TASK INSTRUCTIONS → Each of the lines below must be restated exactly.

COLLECTED DATA section start

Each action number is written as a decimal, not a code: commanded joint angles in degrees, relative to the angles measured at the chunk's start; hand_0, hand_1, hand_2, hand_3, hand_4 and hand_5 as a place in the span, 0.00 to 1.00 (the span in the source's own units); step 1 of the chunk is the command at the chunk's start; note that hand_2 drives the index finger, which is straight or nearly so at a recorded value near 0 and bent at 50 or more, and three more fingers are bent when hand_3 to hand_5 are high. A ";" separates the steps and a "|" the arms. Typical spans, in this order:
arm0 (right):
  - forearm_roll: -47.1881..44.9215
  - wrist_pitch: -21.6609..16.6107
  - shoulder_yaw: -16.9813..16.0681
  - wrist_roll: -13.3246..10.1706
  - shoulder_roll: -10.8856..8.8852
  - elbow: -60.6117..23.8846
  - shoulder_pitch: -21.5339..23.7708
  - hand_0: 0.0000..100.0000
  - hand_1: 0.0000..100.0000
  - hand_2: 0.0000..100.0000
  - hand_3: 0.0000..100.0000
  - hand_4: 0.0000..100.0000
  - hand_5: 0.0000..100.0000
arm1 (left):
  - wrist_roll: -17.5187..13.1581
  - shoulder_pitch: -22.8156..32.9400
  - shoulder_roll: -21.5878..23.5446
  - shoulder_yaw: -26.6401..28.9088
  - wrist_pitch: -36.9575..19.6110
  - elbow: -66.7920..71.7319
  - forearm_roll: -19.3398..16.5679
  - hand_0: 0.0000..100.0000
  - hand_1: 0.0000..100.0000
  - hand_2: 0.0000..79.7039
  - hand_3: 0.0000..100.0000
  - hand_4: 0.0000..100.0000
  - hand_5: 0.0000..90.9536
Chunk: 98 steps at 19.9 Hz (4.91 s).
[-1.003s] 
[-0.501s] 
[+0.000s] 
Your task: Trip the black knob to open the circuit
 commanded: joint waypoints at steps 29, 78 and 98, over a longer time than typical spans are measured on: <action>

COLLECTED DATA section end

SOLUTION →
Each action number is written as a decimal, not a code: commanded joint angles in degrees, relative to the angles measured at the chunk's start; hand_0, hand_1, hand_2, hand_3, hand_4 and hand_5 as a place in the span, 0.00 to 1.00 (the span in the source's own units); step 1 of the chunk is the command at the chunk's start; note that hand_2 drives the index finger, which is straight or nearly so at a recorded value near 0 and bent at 50 or more, and three more fingers are bent when hand_3 to hand_5 are high. A ";" separates the steps and a "|" the arms. Typical spans, in this order:
arm0 (right):
  - forearm_roll: -47.1881..44.9215
  - wrist_pitch: -21.6609..16.6107
  - shoulder_yaw: -16.9813..16.0681
  - wrist_roll: -13.3246..10.1706
  - shoulder_roll: -10.8856..8.8852
  - elbow: -60.6117..23.8846
  - shoulder_pitch: -21.5339..23.7708
  - hand_0: 0.0000..100.0000
  - hand_1: 0.0000..100.0000
  - hand_2: 0.0000..100.0000
  - hand_3: 0.0000..100.0000
  - hand_4: 0.0000..100.0000
  - hand_5: 0.0000..100.0000
arm1 (left):
  - wrist_roll: -17.5187..13.1581
  - shoulder_pitch: -22.8156..32.9400
  - shoulder_roll: -21.5878..23.5446
  - shoulder_yaw: -26.6401..28.9088
  - wrist_pitch: -36.9575..19.6110
  - elbow: -66.7920..71.7319
  - forearm_roll: -19.3398..16.5679
  - hand_0: 0.0000..100.0000
  - hand_1: 0.0000..100.0000
  - hand_2: 0.0000..79.7039
  - hand_3: 0.0000..100.0000
  - hand_4: 0.0000..100.0000
  - hand_5: 0.0000..90.9536
Chunk: 98 steps at 19.9 Hz (4.91 s).
[-1.003s] 
[-0.501s] 
[+0.000s] 
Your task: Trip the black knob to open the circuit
 commanded: joint waypoints at steps 29, 78 and 98, over a longer time than typical spans are measured on: <action>

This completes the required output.